図1は、本発明の実施形態に係る包装装置(上包み包装装置)の全体動作を示す概要図である。同図に示すように、本実施形態に係る包装装置は、被包装物である箱形をした製品1Aの移動経路に沿って、上流側から製品供給部10、胴巻き・後ろ小口折り部20、前小口折り部30、下部フラップ折り部40、上部フラップ折り部50、積上げ排出部60の各部が設けられている。また、胴巻き・後ろ小口折り部20と交叉するように、包装紙供給部70から包装紙が供給される。
【0016】
製品供給部10からは箱形をした製品1A(被包装物)が1つ1つ胴巻き・後ろ小口折り部20に向かって搬送されていく。胴巻き・後ろ小口折り部20に配置された製品1Aは上方に向かって持ち上げられる。上昇経路の途中には、包装紙供給部70から包装紙が一枚一枚供給配置されており、持ち上げられてきた製品1Aに包装紙1Bが上面から逆U字状に巻き付く。ここで、包装紙供給部70から供給される包装紙1Bには、一方の端部にあらかじめ糊が塗布されている。そして、製品1Aの上昇端では、当該包装紙1Bの両端部が製品1Aの底面側に折り込まれて、その両端部が重ね合わされると同時に糊付けされる。これにより、製品1Aに包装紙1Bが筒状に巻かれた胴巻き包装体1Cができあがる。胴巻き包装体1Cには、その両側面から包装紙1Bが突き出している。
【0017】
また、胴巻き・後ろ小口折り部20では、胴巻き包装体1Cの両側面から突き出した包装紙1Bの一部(耳部1dと称する)を後ろ方向から折り込む。

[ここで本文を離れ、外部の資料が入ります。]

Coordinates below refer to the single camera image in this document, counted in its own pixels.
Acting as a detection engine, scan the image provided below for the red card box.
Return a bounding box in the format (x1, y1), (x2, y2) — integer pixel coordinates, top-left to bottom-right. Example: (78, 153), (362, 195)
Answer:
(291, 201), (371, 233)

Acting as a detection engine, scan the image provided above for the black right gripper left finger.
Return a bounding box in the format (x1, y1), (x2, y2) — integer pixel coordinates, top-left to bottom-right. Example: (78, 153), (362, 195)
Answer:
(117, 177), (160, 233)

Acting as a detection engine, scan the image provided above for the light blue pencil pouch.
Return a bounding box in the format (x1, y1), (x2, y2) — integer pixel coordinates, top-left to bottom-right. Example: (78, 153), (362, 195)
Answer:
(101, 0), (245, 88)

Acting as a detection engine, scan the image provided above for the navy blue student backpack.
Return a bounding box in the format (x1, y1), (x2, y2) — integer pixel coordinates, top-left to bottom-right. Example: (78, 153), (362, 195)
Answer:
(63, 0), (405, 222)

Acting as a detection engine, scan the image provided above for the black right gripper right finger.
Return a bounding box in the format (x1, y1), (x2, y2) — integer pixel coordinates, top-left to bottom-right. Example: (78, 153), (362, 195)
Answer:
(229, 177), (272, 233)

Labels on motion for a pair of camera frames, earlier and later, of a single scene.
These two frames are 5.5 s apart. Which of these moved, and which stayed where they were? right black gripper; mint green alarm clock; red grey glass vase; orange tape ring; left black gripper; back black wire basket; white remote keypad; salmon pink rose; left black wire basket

さらに、小口折り部では、胴巻き包装体1Cの両側面から突き出した包装紙1Bの一部(耳部)を前方向から折り込み、これにより胴巻き包装体1Cの両側面上下各部に下部フラップ1e、上部フラップ1fが形成される。
【0018】
次いで、下部フラップ折り部40では、胴巻き包装体1Cが水平に搬送される過程で、各下部フラップ1eが胴巻き包装体1Cの両側面にそれぞれ折り込まれる。さらに、胴巻き包装体1Cが水平に搬送されていく過程で、各上部フラップ1fの下面に糊が塗布される。次いで、上部フラップ折り部50では、胴巻き包装体1Cは上方に向かって持ち上げられ、その上昇経路の途中で、各上部フラップ1fが胴巻き包装体1Cの両側面にそれぞれ折り込まれる。このとき、胴巻き包装体1Cの両側面に折り込まれた上部フラップ1fが、下部フラップ1eと重なり合って糊付けされる。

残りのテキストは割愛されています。